Thank you for your note concerning the fifth example of an error regarding case that I give on the first page of my Breviary of English Usage. I so much enjoy discussions of the language; so few people, including academics, seem to care anymore.
It is no doubt a risky business to criticize the KJV translators, but it seems to me they must have been mesmerized by the accusative in the Greek text they were translating, which is (correctly) governed in that context by the infinitive einai. In English, too, we use the accusative as the subject of an infinitive: e.g., “I thought her to be a fine teacher.” But if we used the past tense instead of the infinitive of the verb, we would have to change to the nominative case: e.g., “I thought she was a fine teacher.”
One could of course choose to translate Mark 8:27 more literally (and awkwardly) by preserving the infinitive in English, and we would have: “Whom do men say me to be”, with both pronouns—the personal and the interrogative—in the accusative case.
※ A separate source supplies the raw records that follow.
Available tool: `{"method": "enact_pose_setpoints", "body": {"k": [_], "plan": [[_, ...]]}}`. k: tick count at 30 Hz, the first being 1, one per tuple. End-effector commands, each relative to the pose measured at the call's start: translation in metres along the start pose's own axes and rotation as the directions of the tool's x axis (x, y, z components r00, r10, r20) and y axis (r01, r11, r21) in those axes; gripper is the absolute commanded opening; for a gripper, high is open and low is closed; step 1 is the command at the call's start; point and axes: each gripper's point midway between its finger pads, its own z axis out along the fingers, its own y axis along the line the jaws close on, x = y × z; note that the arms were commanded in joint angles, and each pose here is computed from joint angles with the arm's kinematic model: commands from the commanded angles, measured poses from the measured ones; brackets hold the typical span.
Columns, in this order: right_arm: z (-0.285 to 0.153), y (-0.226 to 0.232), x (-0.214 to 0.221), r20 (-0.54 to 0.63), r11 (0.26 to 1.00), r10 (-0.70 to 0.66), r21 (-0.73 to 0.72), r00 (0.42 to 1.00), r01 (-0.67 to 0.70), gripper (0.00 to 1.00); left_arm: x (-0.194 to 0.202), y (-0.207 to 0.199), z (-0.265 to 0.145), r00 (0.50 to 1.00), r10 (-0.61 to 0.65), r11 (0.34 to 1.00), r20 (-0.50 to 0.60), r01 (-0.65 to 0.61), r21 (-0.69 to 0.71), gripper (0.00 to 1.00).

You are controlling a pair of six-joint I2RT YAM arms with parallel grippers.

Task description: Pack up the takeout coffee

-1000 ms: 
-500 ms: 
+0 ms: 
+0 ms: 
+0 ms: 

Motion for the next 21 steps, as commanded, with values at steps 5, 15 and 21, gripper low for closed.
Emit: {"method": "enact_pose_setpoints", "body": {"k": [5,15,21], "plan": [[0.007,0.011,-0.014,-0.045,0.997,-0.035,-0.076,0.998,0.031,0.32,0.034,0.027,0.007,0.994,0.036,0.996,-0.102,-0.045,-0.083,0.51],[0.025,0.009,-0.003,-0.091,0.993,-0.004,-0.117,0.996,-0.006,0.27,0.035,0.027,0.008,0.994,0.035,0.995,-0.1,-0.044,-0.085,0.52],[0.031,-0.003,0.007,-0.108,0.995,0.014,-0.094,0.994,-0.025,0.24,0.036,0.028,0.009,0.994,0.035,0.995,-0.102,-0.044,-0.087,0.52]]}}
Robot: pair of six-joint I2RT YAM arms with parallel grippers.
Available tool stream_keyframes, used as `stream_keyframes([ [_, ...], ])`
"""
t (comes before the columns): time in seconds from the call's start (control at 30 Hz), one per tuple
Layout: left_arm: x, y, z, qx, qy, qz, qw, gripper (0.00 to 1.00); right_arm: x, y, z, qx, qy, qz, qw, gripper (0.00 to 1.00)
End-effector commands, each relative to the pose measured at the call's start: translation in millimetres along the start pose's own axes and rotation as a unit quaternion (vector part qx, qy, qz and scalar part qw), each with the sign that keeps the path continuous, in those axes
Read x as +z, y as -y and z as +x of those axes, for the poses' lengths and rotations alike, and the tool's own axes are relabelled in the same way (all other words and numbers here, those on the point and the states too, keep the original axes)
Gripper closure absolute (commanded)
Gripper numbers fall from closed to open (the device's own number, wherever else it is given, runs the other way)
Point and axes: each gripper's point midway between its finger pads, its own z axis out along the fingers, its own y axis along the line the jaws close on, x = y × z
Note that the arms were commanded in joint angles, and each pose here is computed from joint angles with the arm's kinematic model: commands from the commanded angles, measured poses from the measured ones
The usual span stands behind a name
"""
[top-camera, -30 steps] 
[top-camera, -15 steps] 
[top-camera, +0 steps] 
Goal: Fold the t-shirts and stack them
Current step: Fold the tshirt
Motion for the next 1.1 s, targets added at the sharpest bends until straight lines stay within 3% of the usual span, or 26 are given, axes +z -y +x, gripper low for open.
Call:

But I do not see how “I” and “whom” could ever be yoked in one phrase, the beauty of the Authorized Version notwithstanding!
A handy test is to change an interrogative sentence to a declarative sentence to check for the proper case. By shifting the word order, the sentence in Mark 8:27 becomes “Men do say that I am ___”. What are we going to put in the blank? It becomes clear, does it not? that the second pronoun must be a predicate nominative: “I am who” and not “I am whom”.